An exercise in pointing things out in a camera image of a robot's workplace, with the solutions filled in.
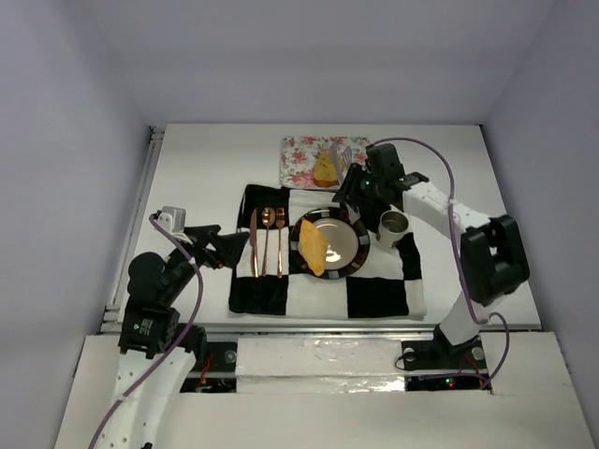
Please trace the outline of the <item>brown crusted bread slice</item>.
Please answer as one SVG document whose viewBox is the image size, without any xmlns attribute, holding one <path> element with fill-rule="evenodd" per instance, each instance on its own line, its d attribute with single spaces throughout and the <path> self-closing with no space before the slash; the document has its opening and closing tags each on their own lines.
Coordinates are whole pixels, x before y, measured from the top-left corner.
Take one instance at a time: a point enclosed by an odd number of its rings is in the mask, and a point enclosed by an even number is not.
<svg viewBox="0 0 599 449">
<path fill-rule="evenodd" d="M 339 184 L 339 178 L 333 158 L 329 151 L 322 151 L 317 156 L 313 168 L 314 185 L 319 188 L 330 188 Z"/>
</svg>

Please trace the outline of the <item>silver metal tongs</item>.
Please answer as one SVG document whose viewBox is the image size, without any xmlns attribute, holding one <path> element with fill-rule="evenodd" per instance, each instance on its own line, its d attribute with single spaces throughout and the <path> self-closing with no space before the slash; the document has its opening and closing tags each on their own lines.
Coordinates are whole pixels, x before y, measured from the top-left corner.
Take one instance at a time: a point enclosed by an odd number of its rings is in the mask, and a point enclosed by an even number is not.
<svg viewBox="0 0 599 449">
<path fill-rule="evenodd" d="M 339 150 L 339 144 L 332 142 L 329 146 L 329 156 L 335 169 L 338 183 L 342 184 L 348 168 L 353 164 L 353 153 L 350 146 Z"/>
</svg>

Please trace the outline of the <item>light yellow bread slice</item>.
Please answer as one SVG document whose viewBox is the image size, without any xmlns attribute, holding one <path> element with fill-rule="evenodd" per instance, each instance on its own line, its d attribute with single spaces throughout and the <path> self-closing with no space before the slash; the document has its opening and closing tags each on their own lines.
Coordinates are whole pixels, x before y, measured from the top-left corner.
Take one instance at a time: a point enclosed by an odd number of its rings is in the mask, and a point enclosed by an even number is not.
<svg viewBox="0 0 599 449">
<path fill-rule="evenodd" d="M 299 253 L 316 277 L 320 277 L 326 269 L 328 246 L 325 235 L 313 223 L 302 219 L 299 232 Z"/>
</svg>

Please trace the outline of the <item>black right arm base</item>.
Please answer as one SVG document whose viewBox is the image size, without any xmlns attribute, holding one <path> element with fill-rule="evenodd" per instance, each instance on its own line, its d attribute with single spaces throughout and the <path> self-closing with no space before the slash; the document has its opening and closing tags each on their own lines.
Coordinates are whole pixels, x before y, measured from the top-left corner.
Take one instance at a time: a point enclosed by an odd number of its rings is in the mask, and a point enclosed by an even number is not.
<svg viewBox="0 0 599 449">
<path fill-rule="evenodd" d="M 400 361 L 403 369 L 408 371 L 488 368 L 479 336 L 452 345 L 438 326 L 433 330 L 430 340 L 403 340 Z"/>
</svg>

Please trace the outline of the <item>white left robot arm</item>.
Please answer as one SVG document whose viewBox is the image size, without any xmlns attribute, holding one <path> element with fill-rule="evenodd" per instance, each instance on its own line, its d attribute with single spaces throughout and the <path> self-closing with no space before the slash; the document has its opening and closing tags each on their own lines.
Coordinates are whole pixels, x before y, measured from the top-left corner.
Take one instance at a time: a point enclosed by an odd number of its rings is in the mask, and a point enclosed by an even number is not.
<svg viewBox="0 0 599 449">
<path fill-rule="evenodd" d="M 174 249 L 167 257 L 142 253 L 129 265 L 112 404 L 92 448 L 158 447 L 175 397 L 208 353 L 204 328 L 193 319 L 183 323 L 174 302 L 187 284 L 202 279 L 202 267 L 236 267 L 249 239 L 246 232 L 222 235 L 217 224 L 173 232 L 156 214 L 150 223 Z"/>
</svg>

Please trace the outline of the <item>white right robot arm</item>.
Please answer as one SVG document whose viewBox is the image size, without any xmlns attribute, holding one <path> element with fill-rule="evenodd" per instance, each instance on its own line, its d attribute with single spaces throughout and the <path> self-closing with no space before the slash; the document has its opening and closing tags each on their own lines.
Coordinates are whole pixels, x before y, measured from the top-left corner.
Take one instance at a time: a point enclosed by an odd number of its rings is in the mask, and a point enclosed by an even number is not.
<svg viewBox="0 0 599 449">
<path fill-rule="evenodd" d="M 497 303 L 529 280 L 530 267 L 514 218 L 490 217 L 458 202 L 453 175 L 448 177 L 450 192 L 444 194 L 428 177 L 405 172 L 395 141 L 384 138 L 368 146 L 365 163 L 348 166 L 333 199 L 353 210 L 376 203 L 392 206 L 450 239 L 461 291 L 433 331 L 437 352 L 449 357 L 464 351 Z"/>
</svg>

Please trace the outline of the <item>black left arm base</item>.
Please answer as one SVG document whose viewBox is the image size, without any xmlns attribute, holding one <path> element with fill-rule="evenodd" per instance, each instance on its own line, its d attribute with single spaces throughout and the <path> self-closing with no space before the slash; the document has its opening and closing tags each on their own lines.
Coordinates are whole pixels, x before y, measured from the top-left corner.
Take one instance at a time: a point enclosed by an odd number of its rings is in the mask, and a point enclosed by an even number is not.
<svg viewBox="0 0 599 449">
<path fill-rule="evenodd" d="M 196 327 L 189 331 L 182 345 L 185 349 L 193 349 L 196 362 L 183 381 L 181 393 L 236 391 L 237 342 L 215 340 L 208 336 L 203 327 Z"/>
</svg>

################

TO DO
Print the entries above word for word, without pictures.

ANSWER TO THE EXERCISE
An exercise in pointing things out in a camera image of a robot's workplace, with the solutions filled in.
Please trace the outline of the <item>brown crusted bread slice</item>.
Please answer as one SVG document whose viewBox is the image size, without any xmlns attribute, holding one <path> element with fill-rule="evenodd" per instance, each instance on its own line, its d attribute with single spaces throughout and the <path> self-closing with no space before the slash; the document has its opening and closing tags each on their own lines.
Coordinates are whole pixels, x before y, measured from the top-left corner.
Take one instance at a time: a point enclosed by an odd number of its rings is in the mask, and a point enclosed by an even number is not.
<svg viewBox="0 0 599 449">
<path fill-rule="evenodd" d="M 339 184 L 339 178 L 333 158 L 329 151 L 322 151 L 317 156 L 313 168 L 314 185 L 319 188 L 330 188 Z"/>
</svg>

Please trace the outline of the <item>silver metal tongs</item>.
Please answer as one SVG document whose viewBox is the image size, without any xmlns attribute, holding one <path> element with fill-rule="evenodd" per instance, each instance on its own line, its d attribute with single spaces throughout and the <path> self-closing with no space before the slash; the document has its opening and closing tags each on their own lines.
Coordinates are whole pixels, x before y, measured from the top-left corner.
Take one instance at a time: a point enclosed by an odd number of its rings is in the mask, and a point enclosed by an even number is not.
<svg viewBox="0 0 599 449">
<path fill-rule="evenodd" d="M 339 150 L 339 144 L 332 142 L 329 146 L 329 156 L 335 169 L 338 183 L 342 184 L 348 168 L 353 164 L 353 153 L 350 146 Z"/>
</svg>

Please trace the outline of the <item>light yellow bread slice</item>.
Please answer as one SVG document whose viewBox is the image size, without any xmlns attribute, holding one <path> element with fill-rule="evenodd" per instance, each instance on its own line, its d attribute with single spaces throughout and the <path> self-closing with no space before the slash; the document has its opening and closing tags each on their own lines.
Coordinates are whole pixels, x before y, measured from the top-left corner.
Take one instance at a time: a point enclosed by an odd number of its rings is in the mask, and a point enclosed by an even number is not.
<svg viewBox="0 0 599 449">
<path fill-rule="evenodd" d="M 299 253 L 316 277 L 320 277 L 326 269 L 328 246 L 325 235 L 313 223 L 302 219 L 299 232 Z"/>
</svg>

Please trace the outline of the <item>black right arm base</item>.
Please answer as one SVG document whose viewBox is the image size, without any xmlns attribute, holding one <path> element with fill-rule="evenodd" per instance, each instance on its own line, its d attribute with single spaces throughout and the <path> self-closing with no space before the slash; the document has its opening and closing tags each on their own lines.
Coordinates are whole pixels, x before y, measured from the top-left corner.
Take one instance at a time: a point enclosed by an odd number of its rings is in the mask, and a point enclosed by an even number is not.
<svg viewBox="0 0 599 449">
<path fill-rule="evenodd" d="M 400 361 L 403 369 L 408 371 L 488 368 L 479 336 L 452 345 L 438 326 L 433 330 L 430 340 L 403 340 Z"/>
</svg>

Please trace the outline of the <item>white left robot arm</item>.
Please answer as one SVG document whose viewBox is the image size, without any xmlns attribute, holding one <path> element with fill-rule="evenodd" per instance, each instance on its own line, its d attribute with single spaces throughout and the <path> self-closing with no space before the slash; the document has its opening and closing tags each on their own lines.
Coordinates are whole pixels, x before y, measured from the top-left corner.
Take one instance at a time: a point enclosed by an odd number of its rings is in the mask, and a point enclosed by an even number is not.
<svg viewBox="0 0 599 449">
<path fill-rule="evenodd" d="M 174 249 L 167 257 L 142 253 L 129 265 L 112 404 L 92 448 L 158 447 L 175 397 L 208 353 L 204 328 L 193 319 L 183 323 L 174 302 L 187 284 L 202 279 L 202 267 L 236 267 L 249 239 L 246 232 L 222 235 L 217 224 L 173 232 L 156 214 L 150 223 Z"/>
</svg>

Please trace the outline of the <item>white right robot arm</item>.
Please answer as one SVG document whose viewBox is the image size, without any xmlns attribute, holding one <path> element with fill-rule="evenodd" per instance, each instance on its own line, its d attribute with single spaces throughout and the <path> self-closing with no space before the slash; the document has its opening and closing tags each on their own lines.
Coordinates are whole pixels, x before y, measured from the top-left corner.
Take one instance at a time: a point enclosed by an odd number of its rings is in the mask, and a point enclosed by an even number is not.
<svg viewBox="0 0 599 449">
<path fill-rule="evenodd" d="M 497 303 L 529 280 L 530 267 L 514 218 L 490 217 L 458 202 L 453 175 L 448 177 L 450 192 L 444 194 L 428 177 L 405 172 L 395 141 L 384 138 L 368 146 L 365 163 L 348 166 L 333 199 L 353 210 L 376 203 L 392 206 L 450 239 L 461 291 L 433 331 L 437 352 L 449 357 L 464 351 Z"/>
</svg>

Please trace the outline of the <item>black left arm base</item>.
Please answer as one SVG document whose viewBox is the image size, without any xmlns attribute, holding one <path> element with fill-rule="evenodd" per instance, each instance on its own line, its d attribute with single spaces throughout and the <path> self-closing with no space before the slash; the document has its opening and closing tags each on their own lines.
Coordinates are whole pixels, x before y, measured from the top-left corner.
Take one instance at a time: a point enclosed by an odd number of its rings is in the mask, and a point enclosed by an even number is not.
<svg viewBox="0 0 599 449">
<path fill-rule="evenodd" d="M 196 327 L 189 331 L 182 345 L 185 349 L 193 349 L 196 362 L 183 381 L 181 393 L 236 391 L 237 342 L 215 340 L 208 336 L 203 327 Z"/>
</svg>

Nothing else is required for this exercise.